AWK is an interpreted programming language designed for text processing and typically used as a data extraction and reporting tool. It is a standard feature of most Unix-like operating systems.

Named after authors A ho, W einberger & K ernighan

This is programming

basic principles¶§

awk operates on each line of a text file
in an awk program, $1 is an alias for the 1st column, $2 for the 2nd, etc.
awk can filter lines by a pattern

awk program structure¶§

BEGIN runs before the program starts
END runs after the program runs through all lines in the file
PATTERN and ACTIONS check and execute on each line.
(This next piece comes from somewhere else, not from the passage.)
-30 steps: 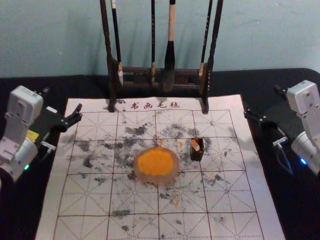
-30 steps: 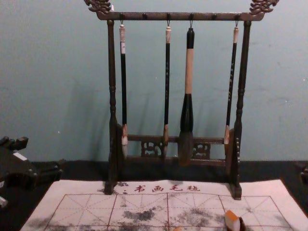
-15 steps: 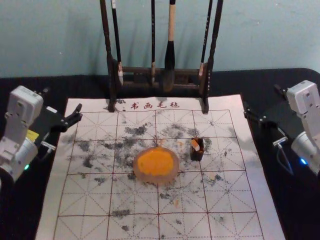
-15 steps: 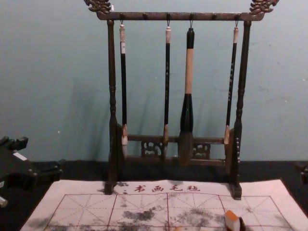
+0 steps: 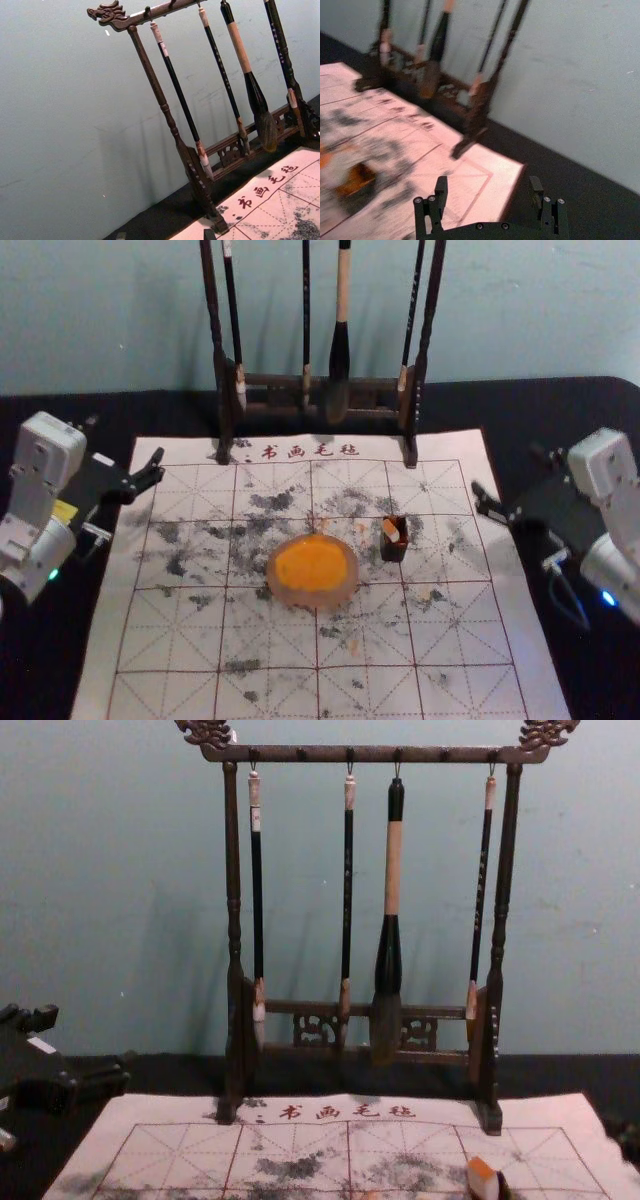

awk 'BEGIN {} (PATTERN) { ACTIONS } END {}' some.file.txt

awk BEGIN¶§

You can use BEGIN without a file. We just do one thing then exit:

awk 'BEGIN { print 12 * 12 }'

Same with END:

awk 'END { print 12 * 13 }'
# then type ctrl+d so it knows it's not getting more input.

filtering¶§

A simple and powerful use of awk is lines that match a pattern or meet set of criteria. Here, we match (and implicitly print) only lines where the first column is chr12:

awk '($1 == "chr12")' lamina.bed

We can also filter on start position using ‘&&’ which means ‘and’:

awk '($1 == "chr12" && $2 < 9599990)' lamina.bed

Important

= and == are not the same thing, and are frequently mixed up.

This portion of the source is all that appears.